What Makes a Good Procreate Brush?
There's no universal “best Procreate brush.” There's only: does this brush behave the way I expect while I'm actually drawing? (・・?)
So this is my checklist. It's meant to be boring and practical, because boring and practical is how you end up with a brush library that doesn't make you feel like you're digging through a junk drawer.
Disclosure: I make RuahStash Essentials. This checklist applies to any brush set, including mine.
The Checklist
- Stroke stability. Fast scribbles shouldn't fall apart, and slow curves shouldn't wobble like jelly.
- Predictable pressure. Light pressure stays light. Heavy pressure gets darker without an abrupt “marker jump.”
- Nice opacity build. Layering should feel gradual, not like the brush is either invisible or suddenly 100%.
- Good taper (when you want it). If a brush claims to be a liner, the taper should feel controllable and crisp.
- Tilt that makes sense. Tilt should help shading feel natural, not just “the same stamp but sideways.”
- Edges you can control. A textured brush is great. A brush that forces texture into every stroke, even when you're trying to be clean, is… exhausting.
- Texture that behaves across sizes. Scale the brush up and down. Does the grain still look plausible, or does it turn into giant repeating wallpaper?
- No obvious stamping artifacts.

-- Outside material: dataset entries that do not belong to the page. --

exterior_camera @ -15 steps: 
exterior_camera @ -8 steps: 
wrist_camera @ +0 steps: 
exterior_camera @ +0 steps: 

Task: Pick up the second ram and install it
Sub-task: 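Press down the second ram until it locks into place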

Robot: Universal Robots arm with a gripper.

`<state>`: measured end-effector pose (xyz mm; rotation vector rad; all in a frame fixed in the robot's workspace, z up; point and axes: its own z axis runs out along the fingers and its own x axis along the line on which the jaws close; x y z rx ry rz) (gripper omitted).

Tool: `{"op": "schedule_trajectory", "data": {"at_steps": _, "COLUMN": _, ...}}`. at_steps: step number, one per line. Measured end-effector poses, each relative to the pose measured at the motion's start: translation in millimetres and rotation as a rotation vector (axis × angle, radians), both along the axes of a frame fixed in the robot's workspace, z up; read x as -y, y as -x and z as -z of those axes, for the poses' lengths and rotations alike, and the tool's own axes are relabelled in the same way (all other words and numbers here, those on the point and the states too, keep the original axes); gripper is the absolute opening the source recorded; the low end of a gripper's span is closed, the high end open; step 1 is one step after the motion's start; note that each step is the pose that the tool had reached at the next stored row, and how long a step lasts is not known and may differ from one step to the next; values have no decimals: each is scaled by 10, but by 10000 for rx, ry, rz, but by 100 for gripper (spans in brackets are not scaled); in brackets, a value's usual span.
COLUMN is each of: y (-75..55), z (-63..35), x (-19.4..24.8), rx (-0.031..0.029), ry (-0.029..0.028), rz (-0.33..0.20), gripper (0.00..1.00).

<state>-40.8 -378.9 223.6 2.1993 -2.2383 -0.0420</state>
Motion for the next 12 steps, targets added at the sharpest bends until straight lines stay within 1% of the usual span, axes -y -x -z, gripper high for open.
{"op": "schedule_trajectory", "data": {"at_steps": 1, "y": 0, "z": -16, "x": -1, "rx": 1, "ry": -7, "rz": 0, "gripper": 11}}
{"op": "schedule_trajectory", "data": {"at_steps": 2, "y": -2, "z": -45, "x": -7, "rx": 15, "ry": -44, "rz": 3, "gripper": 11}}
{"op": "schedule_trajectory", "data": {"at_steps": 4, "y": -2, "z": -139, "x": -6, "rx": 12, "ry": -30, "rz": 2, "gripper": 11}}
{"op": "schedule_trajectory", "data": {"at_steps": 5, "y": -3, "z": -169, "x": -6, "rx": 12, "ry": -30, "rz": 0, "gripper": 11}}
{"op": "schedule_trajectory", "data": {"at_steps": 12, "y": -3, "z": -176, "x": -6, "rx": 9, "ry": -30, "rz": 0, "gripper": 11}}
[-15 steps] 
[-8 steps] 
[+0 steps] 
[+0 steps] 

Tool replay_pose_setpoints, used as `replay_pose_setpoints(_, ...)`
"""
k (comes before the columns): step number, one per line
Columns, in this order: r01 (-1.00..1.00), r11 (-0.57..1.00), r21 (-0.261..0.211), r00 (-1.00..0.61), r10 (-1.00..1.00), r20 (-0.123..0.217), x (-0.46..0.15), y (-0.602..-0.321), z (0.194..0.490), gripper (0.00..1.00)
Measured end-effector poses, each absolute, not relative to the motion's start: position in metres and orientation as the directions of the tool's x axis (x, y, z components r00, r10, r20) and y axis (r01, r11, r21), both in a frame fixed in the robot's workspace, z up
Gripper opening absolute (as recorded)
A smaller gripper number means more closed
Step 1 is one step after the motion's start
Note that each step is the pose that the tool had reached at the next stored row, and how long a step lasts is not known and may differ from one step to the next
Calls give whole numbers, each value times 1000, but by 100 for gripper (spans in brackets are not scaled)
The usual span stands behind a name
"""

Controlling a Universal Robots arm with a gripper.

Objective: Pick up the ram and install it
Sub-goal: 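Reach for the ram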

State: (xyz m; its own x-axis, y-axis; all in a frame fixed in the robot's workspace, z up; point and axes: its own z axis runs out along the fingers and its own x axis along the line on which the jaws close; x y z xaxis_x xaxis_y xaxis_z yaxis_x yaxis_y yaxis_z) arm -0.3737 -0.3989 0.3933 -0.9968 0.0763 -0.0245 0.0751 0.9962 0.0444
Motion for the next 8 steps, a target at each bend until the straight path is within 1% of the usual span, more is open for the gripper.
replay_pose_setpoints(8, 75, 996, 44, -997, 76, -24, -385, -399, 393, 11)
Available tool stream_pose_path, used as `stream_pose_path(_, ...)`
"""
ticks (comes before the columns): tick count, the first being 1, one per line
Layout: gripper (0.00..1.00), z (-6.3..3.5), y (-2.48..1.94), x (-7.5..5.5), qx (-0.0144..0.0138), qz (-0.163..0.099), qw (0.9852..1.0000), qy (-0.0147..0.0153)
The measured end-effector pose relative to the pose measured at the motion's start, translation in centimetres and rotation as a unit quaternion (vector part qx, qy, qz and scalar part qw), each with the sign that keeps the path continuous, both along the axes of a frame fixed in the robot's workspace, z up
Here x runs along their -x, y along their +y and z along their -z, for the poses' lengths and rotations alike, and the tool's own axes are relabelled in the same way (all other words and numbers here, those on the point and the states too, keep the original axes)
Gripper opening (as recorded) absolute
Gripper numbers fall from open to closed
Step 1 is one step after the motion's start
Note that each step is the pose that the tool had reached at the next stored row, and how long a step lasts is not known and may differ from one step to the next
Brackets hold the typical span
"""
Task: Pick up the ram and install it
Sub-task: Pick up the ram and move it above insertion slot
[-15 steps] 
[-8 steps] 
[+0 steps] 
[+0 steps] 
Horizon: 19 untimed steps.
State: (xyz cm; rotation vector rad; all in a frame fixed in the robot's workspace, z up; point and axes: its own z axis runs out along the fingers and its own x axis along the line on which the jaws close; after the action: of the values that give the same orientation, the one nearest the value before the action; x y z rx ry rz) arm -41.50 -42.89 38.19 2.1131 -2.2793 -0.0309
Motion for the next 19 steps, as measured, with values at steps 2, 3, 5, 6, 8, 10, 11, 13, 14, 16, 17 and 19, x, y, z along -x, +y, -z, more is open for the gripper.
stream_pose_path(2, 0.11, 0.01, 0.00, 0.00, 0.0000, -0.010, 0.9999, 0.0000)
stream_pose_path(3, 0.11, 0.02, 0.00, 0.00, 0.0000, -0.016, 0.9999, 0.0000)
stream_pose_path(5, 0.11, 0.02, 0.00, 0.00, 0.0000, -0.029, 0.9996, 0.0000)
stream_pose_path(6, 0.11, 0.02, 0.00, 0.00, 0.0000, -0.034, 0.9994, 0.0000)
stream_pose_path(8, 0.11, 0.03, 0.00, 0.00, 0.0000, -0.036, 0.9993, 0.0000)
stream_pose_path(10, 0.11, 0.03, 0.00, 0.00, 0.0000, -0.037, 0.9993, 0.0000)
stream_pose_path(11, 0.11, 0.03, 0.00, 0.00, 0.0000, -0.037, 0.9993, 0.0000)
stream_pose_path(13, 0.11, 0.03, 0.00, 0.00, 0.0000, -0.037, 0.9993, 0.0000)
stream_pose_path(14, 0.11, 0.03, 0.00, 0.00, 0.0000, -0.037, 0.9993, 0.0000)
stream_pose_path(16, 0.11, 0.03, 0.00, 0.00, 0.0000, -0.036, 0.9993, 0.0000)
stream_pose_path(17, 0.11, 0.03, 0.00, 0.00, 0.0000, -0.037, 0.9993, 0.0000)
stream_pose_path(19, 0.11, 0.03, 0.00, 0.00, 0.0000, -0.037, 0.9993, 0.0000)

Watch for repeating shapes, weird spacing, or pattern seams that show up the moment you draw a long stroke.
- Organization. You should be able to remember what the brush is for. If everything is named “Brush 12,” you'll never use it.
- License clarity. If you plan to use brushes for client/commercial work, the license should be easy to find and easy to understand.
A 30-Second Brush Test
When I'm evaluating a brush, I do this tiny ritual:
- Draw a light line → heavy line → light again.
- Do a slow S-curve. Then a fast S-curve.
- Shade with tilt (if it's meant to shade).
- Stack 3–6 strokes on top of each other and see if it builds nicely.
- Scale the brush smaller and larger and watch what happens to the texture.
Red Flags (For Me)
- Pressure response feels “binary.”
- Edges look jagged in a way that feels accidental (not intentional texture).
- Texture repeats too obviously.
- The brush looks pretty in a promo image, but feels uncontrollable in a real sketch.
If You're Buying a Brush Set
Don't just look at the brush previews. Look at finished drawings made with the set. And make sure you can answer three boring questions:
- Can I install it easily?
- Can I use it commercially (if I need to)?
- If it doesn't work, is there a clear way to get help or a refund?
For RuahStash, those canonical pages are:
- Install: step-by-step guide
- License summary: commercial use allowed
- Troubleshooting: brushset import help
- Guarantee: 14-day satisfaction guarantee
- Support: contact page
If you only remember one thing: a good brush is the one that makes you want to keep drawing. Everything else is just sliders. (。•́‿•̀。)